→ **DIRECTIONS FOR THIS TASK**:
Only certain lines below are wanted: those starting at the line containing "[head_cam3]" and ending at the line containing "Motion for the", both included, each retyped exactly.

_ _ _ _ _ _ _

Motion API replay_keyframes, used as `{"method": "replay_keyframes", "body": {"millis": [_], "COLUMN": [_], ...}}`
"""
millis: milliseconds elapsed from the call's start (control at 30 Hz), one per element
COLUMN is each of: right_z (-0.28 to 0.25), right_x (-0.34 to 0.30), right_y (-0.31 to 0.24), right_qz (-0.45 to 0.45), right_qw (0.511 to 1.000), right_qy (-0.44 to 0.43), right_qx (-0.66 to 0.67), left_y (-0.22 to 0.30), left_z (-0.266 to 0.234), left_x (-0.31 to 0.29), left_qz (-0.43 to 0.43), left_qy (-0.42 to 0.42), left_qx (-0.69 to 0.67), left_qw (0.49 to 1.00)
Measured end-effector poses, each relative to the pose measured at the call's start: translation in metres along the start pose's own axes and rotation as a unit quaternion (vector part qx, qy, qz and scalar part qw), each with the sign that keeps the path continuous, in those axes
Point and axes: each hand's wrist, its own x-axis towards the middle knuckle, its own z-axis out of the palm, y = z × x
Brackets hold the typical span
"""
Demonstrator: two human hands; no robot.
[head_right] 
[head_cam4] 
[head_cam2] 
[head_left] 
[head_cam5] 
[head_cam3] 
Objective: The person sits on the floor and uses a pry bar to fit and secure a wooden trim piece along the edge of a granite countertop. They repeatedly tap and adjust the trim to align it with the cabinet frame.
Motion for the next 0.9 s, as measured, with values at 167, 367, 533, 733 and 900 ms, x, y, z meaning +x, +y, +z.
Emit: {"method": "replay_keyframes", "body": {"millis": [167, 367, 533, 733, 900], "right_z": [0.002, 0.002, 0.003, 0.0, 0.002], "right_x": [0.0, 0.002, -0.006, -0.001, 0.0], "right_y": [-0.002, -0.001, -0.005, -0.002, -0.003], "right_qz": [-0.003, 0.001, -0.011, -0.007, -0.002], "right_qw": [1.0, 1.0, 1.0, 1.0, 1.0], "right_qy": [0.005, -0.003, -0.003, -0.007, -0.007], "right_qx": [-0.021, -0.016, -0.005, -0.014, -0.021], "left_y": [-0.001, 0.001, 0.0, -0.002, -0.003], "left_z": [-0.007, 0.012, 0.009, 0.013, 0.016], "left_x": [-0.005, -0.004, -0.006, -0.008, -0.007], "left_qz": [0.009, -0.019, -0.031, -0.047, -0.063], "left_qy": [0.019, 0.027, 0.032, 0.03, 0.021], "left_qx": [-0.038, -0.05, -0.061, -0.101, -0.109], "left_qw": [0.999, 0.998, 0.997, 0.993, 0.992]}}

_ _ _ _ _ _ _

→ **ANSWER BOX**:
[head_cam3] 
Objective: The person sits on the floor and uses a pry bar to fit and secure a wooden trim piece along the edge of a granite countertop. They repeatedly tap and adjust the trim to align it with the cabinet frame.
Motion for the next 0.9 s, as measured, with values at 167, 367, 533, 733 and 900 ms, x, y, z meaning +x, +y, +z.

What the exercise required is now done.